To compensate for the viewer’s labors, in the late 19th century the La Mortola garden was one of the most famous gardens in the world: nearly 6,000 different plants; many exotic and brought home from Asia by Sir Thomas himself.
(La Mortola, Italy; April 2018)
The owner of this place must have been ambitious. And quirky: she had gazelles, monkeys, and a mongoose in her garden.
She was no angel either, because just as her husband, she liked gambling, too. Her gambling room in her pink (yes of course, pink) villa is quite something. And if she was not entertaining there, she was being entertained in a casino in Monaco.
Béatrice Ephrussi de Rotschild lived the most extravagant life a divorced woman in the turn of the 19th century could. She commissioned an incredible villa and garden – not for herself but to see and to be seen. But was she happy? Perhaps she was in some ways. Women in those days found themselves unfit for any mold if they were divorced, unmarried, and wealthy. Perhaps she was shallow and happiest when entertaining. Or perhaps she felt lost in her role and happiest doing all the things she should not: play tennis, ride horseback on a man’s saddle, drive a car, and even fly a plane. Did she find meaning in her life? Perhaps. And at least one cannot blame her for not trying hard enough.

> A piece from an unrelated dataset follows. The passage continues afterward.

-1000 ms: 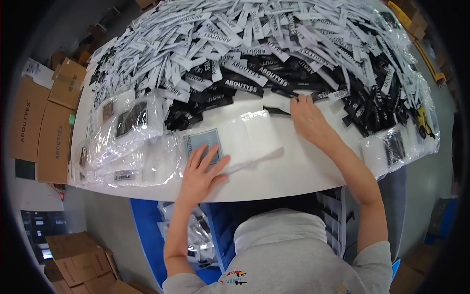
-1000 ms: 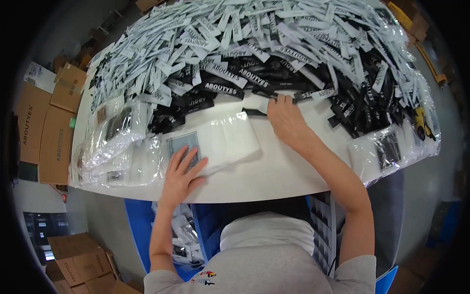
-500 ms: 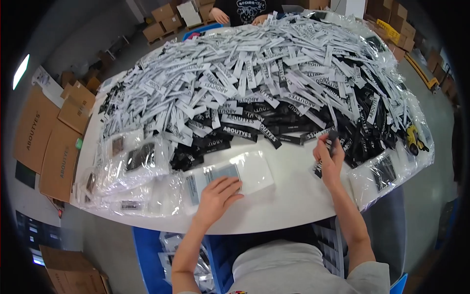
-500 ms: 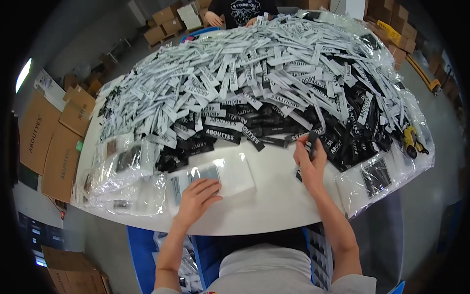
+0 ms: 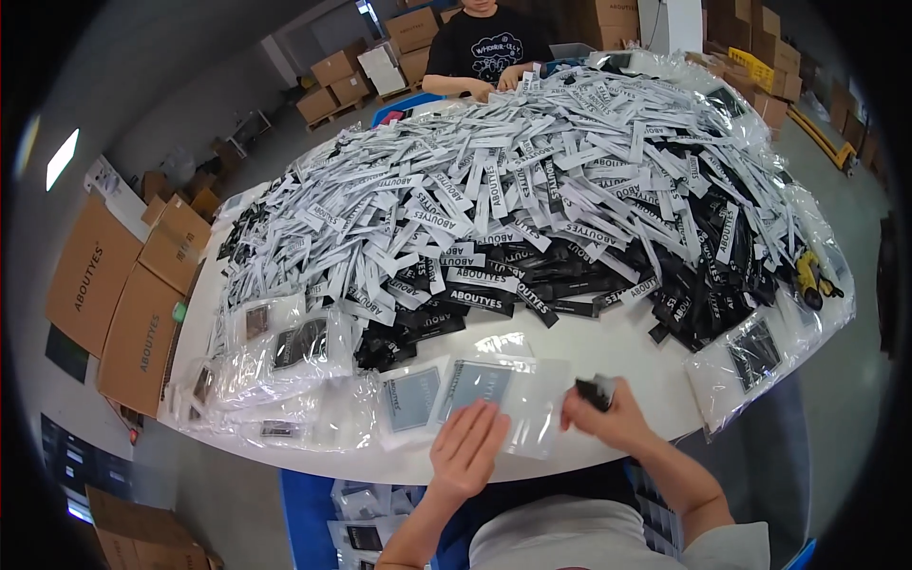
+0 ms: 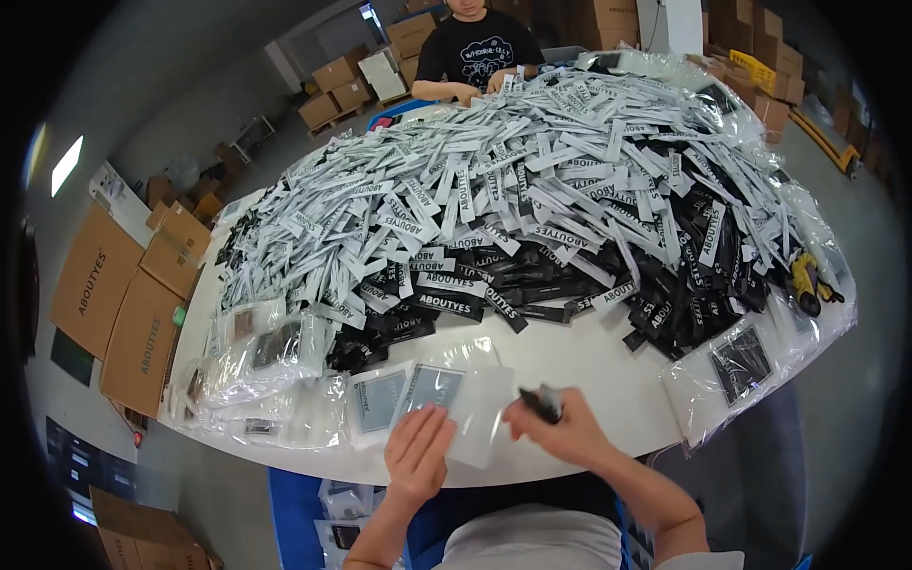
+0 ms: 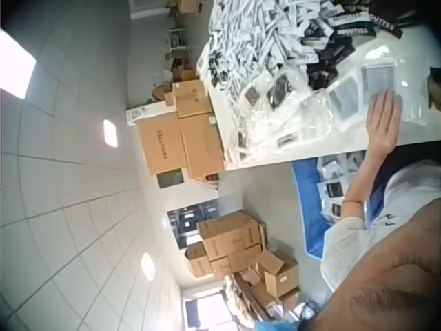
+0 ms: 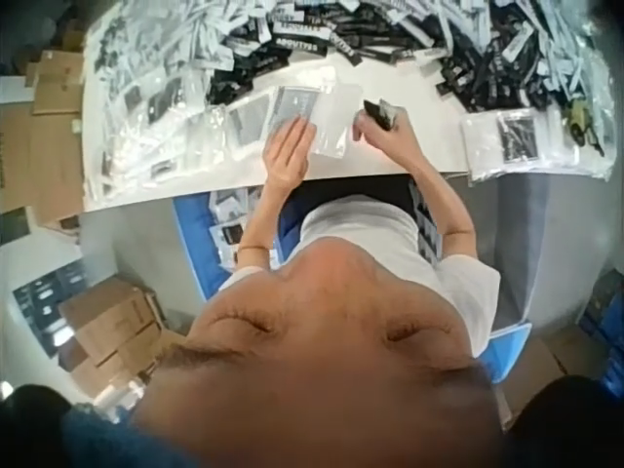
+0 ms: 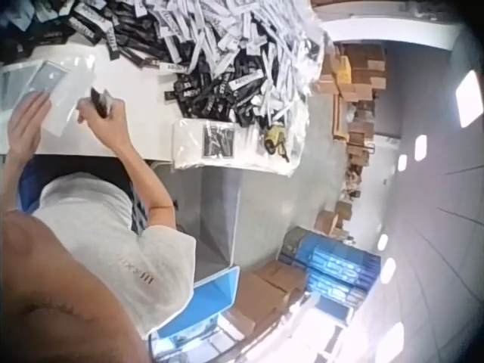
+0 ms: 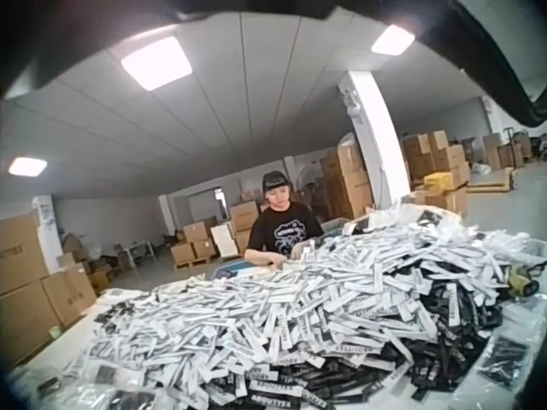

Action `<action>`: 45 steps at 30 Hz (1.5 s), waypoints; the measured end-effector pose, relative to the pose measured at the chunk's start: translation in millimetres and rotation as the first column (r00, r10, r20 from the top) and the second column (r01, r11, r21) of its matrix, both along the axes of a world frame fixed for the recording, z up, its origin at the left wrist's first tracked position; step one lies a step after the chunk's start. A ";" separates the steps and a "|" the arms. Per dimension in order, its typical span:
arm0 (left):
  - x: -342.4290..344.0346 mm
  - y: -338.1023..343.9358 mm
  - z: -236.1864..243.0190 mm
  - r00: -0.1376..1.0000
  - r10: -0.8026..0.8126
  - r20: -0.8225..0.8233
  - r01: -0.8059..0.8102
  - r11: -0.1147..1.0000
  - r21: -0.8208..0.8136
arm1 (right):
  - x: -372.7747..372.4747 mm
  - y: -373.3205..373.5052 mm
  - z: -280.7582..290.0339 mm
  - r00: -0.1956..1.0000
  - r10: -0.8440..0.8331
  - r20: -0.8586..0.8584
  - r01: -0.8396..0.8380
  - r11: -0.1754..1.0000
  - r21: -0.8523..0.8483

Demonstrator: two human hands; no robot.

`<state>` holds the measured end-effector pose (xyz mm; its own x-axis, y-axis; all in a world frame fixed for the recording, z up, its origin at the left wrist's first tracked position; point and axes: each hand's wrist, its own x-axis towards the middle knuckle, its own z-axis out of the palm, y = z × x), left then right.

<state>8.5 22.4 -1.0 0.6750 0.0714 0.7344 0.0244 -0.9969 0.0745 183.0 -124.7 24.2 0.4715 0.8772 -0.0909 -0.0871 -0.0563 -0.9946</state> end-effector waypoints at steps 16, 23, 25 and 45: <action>19.9 -44.3 13.8 0.950 -0.274 -0.149 -0.010 0.451 -0.893 | -9.6 -21.4 -7.3 0.449 -0.116 0.886 -0.168 0.963 0.211; 20.2 -42.3 -7.4 0.998 -0.041 -0.040 0.013 0.838 -0.545 | -8.8 -25.1 -8.4 0.387 -0.237 0.891 -0.120 0.945 0.303; 25.7 -42.8 -12.7 0.999 0.031 -0.012 -0.033 0.873 -0.486 | -6.5 -26.8 -16.0 0.337 -0.331 0.881 -0.057 0.927 0.371; 5.5 -38.8 10.9 0.957 -0.124 -0.263 0.029 0.940 -0.340 | 1.4 -42.7 -0.7 0.961 -0.275 0.029 0.244 0.894 0.376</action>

(Cap Ferrat, France; April 2018)
When I grow old I do not want to look at four walls. I do not want to become a person who is afraid to go out of the house. I do not want hospital food unless the hospital is my only option. When I grow old I do not want to endure long, dark winters. I do not care if I will remember things or not. Most likely I will not. That is fine, as that is how life goes sometimes.